__PROBLEM TO SOLVE__
Once the line containing "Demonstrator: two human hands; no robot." is found in the entries below, restate it and each following line word for word, stopping after the line containing "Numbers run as".

Data extracted from a collection:
○ ○ ○ ○ ○ ○ ○

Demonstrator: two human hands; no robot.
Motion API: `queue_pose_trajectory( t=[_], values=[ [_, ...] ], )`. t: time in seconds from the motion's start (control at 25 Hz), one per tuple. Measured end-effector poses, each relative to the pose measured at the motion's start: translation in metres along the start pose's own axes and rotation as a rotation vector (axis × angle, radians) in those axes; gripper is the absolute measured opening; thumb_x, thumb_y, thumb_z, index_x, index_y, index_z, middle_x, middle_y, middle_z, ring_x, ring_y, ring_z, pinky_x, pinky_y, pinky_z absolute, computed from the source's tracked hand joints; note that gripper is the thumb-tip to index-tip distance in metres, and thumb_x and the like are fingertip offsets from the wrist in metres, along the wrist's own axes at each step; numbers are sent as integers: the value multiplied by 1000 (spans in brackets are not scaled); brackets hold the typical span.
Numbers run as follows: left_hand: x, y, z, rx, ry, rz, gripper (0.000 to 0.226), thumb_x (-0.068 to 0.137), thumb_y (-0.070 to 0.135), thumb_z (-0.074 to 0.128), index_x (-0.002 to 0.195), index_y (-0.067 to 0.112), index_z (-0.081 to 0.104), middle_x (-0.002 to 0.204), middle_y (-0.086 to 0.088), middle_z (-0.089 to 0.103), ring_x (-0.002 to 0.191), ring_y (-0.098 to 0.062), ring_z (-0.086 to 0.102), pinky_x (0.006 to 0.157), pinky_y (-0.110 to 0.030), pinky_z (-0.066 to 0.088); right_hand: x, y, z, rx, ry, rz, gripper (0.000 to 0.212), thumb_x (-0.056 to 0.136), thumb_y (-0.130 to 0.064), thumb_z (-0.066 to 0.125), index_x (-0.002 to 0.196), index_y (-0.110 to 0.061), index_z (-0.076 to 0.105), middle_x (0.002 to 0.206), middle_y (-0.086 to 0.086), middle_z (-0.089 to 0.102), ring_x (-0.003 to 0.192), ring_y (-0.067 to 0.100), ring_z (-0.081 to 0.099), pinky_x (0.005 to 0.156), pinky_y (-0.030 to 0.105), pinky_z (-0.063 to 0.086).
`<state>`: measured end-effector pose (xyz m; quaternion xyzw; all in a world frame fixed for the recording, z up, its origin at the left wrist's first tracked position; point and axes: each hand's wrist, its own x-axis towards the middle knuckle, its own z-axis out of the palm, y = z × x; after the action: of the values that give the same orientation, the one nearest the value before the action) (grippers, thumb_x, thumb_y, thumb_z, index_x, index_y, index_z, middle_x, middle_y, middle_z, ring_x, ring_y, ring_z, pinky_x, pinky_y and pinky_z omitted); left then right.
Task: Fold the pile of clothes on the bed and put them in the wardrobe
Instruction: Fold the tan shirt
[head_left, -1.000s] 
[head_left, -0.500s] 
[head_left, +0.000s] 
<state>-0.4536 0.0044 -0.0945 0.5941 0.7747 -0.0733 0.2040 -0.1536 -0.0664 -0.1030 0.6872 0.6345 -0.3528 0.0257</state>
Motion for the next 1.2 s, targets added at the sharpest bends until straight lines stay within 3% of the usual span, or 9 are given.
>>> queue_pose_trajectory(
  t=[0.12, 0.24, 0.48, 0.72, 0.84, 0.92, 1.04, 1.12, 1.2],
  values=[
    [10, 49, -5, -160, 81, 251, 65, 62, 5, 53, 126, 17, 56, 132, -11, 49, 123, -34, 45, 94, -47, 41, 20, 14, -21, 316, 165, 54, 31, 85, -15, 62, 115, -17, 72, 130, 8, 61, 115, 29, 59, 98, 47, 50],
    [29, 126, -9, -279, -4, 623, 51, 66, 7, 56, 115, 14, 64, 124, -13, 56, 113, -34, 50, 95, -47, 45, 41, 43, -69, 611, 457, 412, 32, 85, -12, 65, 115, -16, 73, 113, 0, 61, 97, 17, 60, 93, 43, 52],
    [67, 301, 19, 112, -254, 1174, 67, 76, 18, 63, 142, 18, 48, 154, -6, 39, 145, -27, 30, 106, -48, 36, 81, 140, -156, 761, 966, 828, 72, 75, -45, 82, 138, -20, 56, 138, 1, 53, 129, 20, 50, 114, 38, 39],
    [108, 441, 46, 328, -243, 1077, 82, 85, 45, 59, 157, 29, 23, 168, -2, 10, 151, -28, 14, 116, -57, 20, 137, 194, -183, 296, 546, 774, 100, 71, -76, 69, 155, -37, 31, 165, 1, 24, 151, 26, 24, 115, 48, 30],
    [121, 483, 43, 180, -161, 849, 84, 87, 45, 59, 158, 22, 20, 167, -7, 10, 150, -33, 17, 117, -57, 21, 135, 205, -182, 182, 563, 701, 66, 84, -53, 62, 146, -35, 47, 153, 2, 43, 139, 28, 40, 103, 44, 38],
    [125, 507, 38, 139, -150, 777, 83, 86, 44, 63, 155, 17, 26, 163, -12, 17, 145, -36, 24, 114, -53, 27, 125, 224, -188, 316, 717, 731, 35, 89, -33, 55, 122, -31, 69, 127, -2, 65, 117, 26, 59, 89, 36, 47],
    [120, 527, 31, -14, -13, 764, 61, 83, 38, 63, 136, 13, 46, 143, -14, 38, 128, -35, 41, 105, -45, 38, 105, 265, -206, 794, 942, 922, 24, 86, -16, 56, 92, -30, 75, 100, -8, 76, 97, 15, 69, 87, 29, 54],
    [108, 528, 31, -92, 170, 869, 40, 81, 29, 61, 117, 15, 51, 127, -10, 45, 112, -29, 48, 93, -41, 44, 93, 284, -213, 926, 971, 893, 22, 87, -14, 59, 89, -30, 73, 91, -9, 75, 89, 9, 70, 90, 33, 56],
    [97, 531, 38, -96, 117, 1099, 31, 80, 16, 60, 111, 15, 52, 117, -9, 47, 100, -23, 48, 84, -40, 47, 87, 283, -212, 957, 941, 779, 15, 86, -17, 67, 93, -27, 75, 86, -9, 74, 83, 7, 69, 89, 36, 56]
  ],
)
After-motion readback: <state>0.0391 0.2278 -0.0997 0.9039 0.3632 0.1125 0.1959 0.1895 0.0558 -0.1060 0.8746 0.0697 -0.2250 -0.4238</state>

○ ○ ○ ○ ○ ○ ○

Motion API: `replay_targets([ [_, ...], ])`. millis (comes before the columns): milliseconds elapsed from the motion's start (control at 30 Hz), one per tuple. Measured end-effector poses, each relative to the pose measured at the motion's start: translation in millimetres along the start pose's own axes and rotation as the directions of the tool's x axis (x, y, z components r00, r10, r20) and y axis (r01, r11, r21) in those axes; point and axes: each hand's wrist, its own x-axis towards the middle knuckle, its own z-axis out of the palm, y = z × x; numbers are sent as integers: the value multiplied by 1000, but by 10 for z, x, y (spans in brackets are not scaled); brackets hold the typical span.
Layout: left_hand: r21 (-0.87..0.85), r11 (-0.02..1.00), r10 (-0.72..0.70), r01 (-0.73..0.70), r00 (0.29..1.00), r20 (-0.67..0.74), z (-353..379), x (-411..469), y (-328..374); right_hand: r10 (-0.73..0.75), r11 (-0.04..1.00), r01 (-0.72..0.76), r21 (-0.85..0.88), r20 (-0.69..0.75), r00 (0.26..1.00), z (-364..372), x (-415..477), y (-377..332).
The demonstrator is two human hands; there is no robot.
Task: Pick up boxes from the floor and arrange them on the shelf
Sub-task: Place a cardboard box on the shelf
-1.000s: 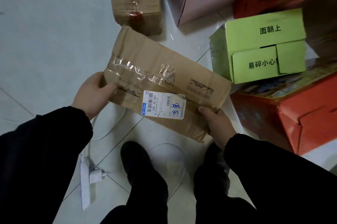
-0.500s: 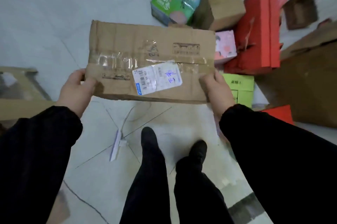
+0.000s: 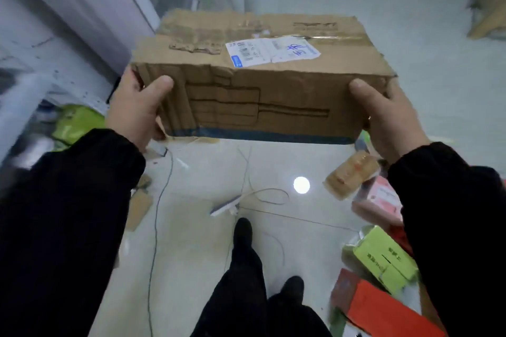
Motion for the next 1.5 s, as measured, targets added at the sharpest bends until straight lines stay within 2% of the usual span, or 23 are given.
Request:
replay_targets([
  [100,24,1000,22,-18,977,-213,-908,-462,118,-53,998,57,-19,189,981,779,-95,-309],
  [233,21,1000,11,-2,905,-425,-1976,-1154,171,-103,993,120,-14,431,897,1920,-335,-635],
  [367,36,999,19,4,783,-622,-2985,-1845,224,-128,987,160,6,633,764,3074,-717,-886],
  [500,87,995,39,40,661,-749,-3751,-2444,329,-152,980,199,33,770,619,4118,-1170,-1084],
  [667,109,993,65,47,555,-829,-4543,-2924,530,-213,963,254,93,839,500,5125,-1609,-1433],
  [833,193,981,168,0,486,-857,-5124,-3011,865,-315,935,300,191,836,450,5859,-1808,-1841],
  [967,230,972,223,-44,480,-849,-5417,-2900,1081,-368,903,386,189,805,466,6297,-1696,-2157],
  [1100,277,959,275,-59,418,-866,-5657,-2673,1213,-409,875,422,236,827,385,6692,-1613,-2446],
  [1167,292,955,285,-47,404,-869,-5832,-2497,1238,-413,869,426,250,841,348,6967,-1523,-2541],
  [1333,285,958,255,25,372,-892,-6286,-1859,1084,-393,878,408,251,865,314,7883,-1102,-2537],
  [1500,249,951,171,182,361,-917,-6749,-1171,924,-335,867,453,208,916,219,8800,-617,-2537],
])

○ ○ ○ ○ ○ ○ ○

__TASK OUTPUT__
Demonstrator: two human hands; no robot.
Motion API: `queue_pose_trajectory( t=[_], values=[ [_, ...] ], )`. t: time in seconds from the motion's start (control at 25 Hz), one per tuple. Measured end-effector poses, each relative to the pose measured at the motion's start: translation in metres along the start pose's own axes and rotation as a rotation vector (axis × angle, radians) in those axes; gripper is the absolute measured opening; thumb_x, thumb_y, thumb_z, index_x, index_y, index_z, middle_x, middle_y, middle_z, ring_x, ring_y, ring_z, pinky_x, pinky_y, pinky_z absolute, computed from the source's tracked hand joints; note that gripper is the thumb-tip to index-tip distance in metres, and thumb_x and the like are fingertip offsets from the wrist in metres, along the wrist's own axes at each step; numbers are sent as integers: the value multiplied by 1000 (spans in brackets are not scaled); brackets hold the typical span.
Numbers run as follows: left_hand: x, y, z, rx, ry, rz, gripper (0.000 to 0.226), thumb_x (-0.068 to 0.137), thumb_y (-0.070 to 0.135), thumb_z (-0.074 to 0.128), index_x (-0.002 to 0.195), index_y (-0.067 to 0.112), index_z (-0.081 to 0.104), middle_x (-0.002 to 0.204), middle_y (-0.086 to 0.088), middle_z (-0.089 to 0.103), ring_x (-0.002 to 0.191), ring_y (-0.098 to 0.062), ring_z (-0.086 to 0.102), pinky_x (0.006 to 0.157), pinky_y (-0.110 to 0.030), pinky_z (-0.066 to 0.088); right_hand: x, y, z, rx, ry, rz, gripper (0.000 to 0.212), thumb_x (-0.056 to 0.136), thumb_y (-0.130 to 0.064), thumb_z (-0.066 to 0.125), index_x (-0.002 to 0.196), index_y (-0.110 to 0.061), index_z (-0.076 to 0.105), middle_x (0.002 to 0.206), middle_y (-0.086 to 0.086), middle_z (-0.089 to 0.102), ring_x (-0.003 to 0.192), ring_y (-0.067 to 0.100), ring_z (-0.081 to 0.099), pinky_x (0.005 to 0.156), pinky_y (-0.030 to 0.105), pinky_z (-0.063 to 0.086).

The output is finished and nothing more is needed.